Mindelo, 07 Mar (Inforpress) – Um grupo de ex-dirigentes da União Nacional dos Trabalhadores de Cabo Verde – Central Sindical (UNTC-CS) pediu hoje à secretária-geral da união para “arrepiar caminho” e mandar suspender e adiar o congresso agendado para esta quarta-feira.

Do grupo que promoveu hoje, no Mindelo, uma conferência de imprensa, fazem parte o ex-secretário-geral da UNTC-CS, Júlio Ascensão Silva, a ex-secretário-geral adjunta, Filomena Araújo, e ex-dirigentes nacionais e locais como Joaquim Sena Silva, Kiki Lima, Eduardo Fortes, António Pio e José Pedro do Rosário, entre outros.

A porta-voz, Filomena Araújo, disse não entender a exclusão de sindicatos e seus membros natos do congresso de quarta-feira, 09, pelo que a actual liderança da UNTC-CS deve criar as condições “necessárias e indispensáveis” para a participação dos mesmos.

Só assim, continuou, o congresso será realizado com observância e nos termos dos estatutos da união sindical pelo que, caso não vier a ocorrer, aproveitou para alertar as autoridades para estarem atentas e seguirem de perto a desenrolar deste processo.

Todos, actualmente a residirem em São Vicente, são subscritores de um documento, na qualidade de ex-dirigentes da UNTC-CS, que vão enviar à direcção da união.

No mesmo, deixam claro que o congresso da união sindical, nos termos do seu estatuto, é constituído por delegados eleitos pelos sindicatos filiados e bem assim pelos membros natos, no caso os membros do conselho nacional, do conselho de disciplina e do conselho nacional fiscalizador de contas.
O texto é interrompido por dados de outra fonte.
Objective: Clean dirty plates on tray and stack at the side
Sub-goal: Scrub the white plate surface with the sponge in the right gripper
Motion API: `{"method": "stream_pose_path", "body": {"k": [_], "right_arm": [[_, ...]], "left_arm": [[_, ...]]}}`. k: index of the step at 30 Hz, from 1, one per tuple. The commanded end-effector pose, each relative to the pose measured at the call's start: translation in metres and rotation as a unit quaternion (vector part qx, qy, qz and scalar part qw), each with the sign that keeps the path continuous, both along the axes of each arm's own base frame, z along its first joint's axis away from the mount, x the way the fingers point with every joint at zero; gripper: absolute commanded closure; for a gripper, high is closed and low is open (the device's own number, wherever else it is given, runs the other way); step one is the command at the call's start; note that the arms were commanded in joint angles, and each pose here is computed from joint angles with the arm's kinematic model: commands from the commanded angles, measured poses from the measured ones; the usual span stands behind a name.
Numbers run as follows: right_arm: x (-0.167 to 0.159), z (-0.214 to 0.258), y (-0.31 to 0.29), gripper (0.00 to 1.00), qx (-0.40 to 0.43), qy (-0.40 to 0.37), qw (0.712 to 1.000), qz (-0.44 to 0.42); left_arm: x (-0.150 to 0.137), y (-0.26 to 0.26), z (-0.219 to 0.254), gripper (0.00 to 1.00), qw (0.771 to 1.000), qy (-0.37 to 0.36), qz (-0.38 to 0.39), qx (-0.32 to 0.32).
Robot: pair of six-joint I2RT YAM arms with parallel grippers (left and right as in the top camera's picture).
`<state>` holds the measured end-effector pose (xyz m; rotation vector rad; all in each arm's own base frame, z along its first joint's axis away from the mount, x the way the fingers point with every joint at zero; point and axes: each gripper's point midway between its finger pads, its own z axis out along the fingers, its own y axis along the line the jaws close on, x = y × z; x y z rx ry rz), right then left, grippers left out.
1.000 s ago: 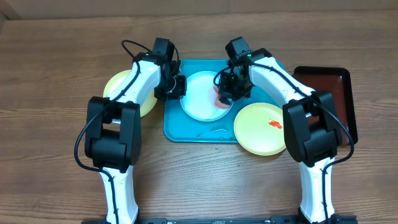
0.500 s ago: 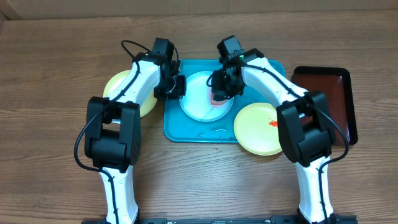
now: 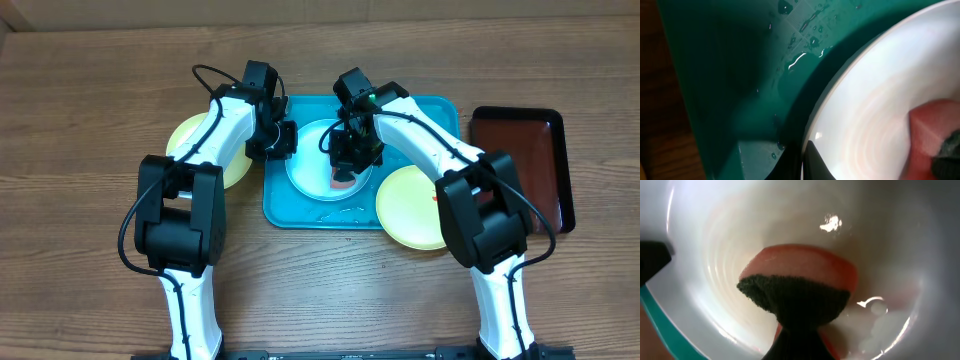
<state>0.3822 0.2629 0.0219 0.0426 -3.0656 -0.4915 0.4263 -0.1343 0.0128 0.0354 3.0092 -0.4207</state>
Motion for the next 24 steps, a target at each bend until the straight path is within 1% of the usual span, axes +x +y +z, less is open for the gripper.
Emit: {"method": "stream_pose_path", "body": {"k": [1, 3, 6, 9, 16, 18, 21, 24], "right_arm": [[0.007, 0.027, -0.002, 0.96, -0.003, -0.037, 0.999, 0.009], [0.008, 0.022, -0.014, 0.96, -0.039, -0.042, 0.998, -0.002], [0.013, 0.018, -0.036, 0.96, -0.100, -0.053, 0.993, -0.039], [0.021, 0.018, -0.047, 0.96, -0.130, -0.073, 0.987, -0.060], [0.063, 0.027, -0.028, 0.96, -0.085, -0.158, 0.982, -0.061], [0.070, 0.027, -0.016, 0.96, -0.069, -0.175, 0.981, -0.056], [0.072, 0.019, 0.001, 0.96, -0.042, -0.175, 0.982, -0.047], [0.062, 0.004, 0.017, 0.96, -0.012, -0.144, 0.989, -0.031]], "left_arm": [[-0.005, -0.002, -0.011, 0.96, 1.000, 0.014, -0.002, 0.001], [-0.005, -0.002, -0.011, 0.96, 1.000, 0.014, -0.002, 0.000], [-0.005, -0.002, -0.011, 0.96, 1.000, 0.013, -0.002, 0.000], [-0.005, -0.002, -0.011, 0.96, 1.000, 0.013, -0.002, 0.001], [-0.005, -0.003, -0.011, 0.96, 1.000, 0.014, -0.002, 0.000], [-0.005, -0.003, -0.011, 0.96, 1.000, 0.014, -0.002, 0.000], [-0.005, -0.003, -0.011, 0.95, 1.000, 0.014, -0.002, 0.001], [-0.005, -0.003, -0.011, 0.96, 1.000, 0.014, -0.002, 0.001]]}}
Acontece que, segundo Filomena Araújo, mais de dez sindicatos filiados na UNTC-CS, incluindo “todos os sindicatos filiados sediados em São Vicente”, esses “os mais antigos e fundadores da união”, foram “excluídos” e não vão participar no VII Congresso, marcado para quarta-feira, 09, na ilha de Santiago.

Para o grupo, o argumento das quotas de filiação à central em dívida “sempre existiu”, mas que foi “sempre resolvido”, com “bom-senso e através do diálogo”, no âmbito do Conselho Nacional da UNTC-CS, órgão máximo entre congressos, que é, precisou Filomena Araújo, onde esta questão “devia e deve ser discutida e resolvida”.

“Da nossa experiência e percurso enquanto dirigentes da UNTC-CS podemos afirmar que desde o seu primeiro congresso, em 1987, a central sindical nunca excluiu e nem deixou de fora qualquer um dos seus sindicatos filiados por causa da dívida ou não pagamento de quotas”, precisou a mesma fonte.

Por isso, finalizou Filomena Araújo, um congresso sem a participação de mais de dez sindicatos filiados “não pode e nem deve” ser considerado ou reconhecido como um congresso da UNTC-CS, pelo que pediu à secretária-geral para deixar de lado os “conflitos internos desnecessários e artificiais”, já que os tempos actuais “reclamam uma forte e urgente intervenção dos sindicatos”.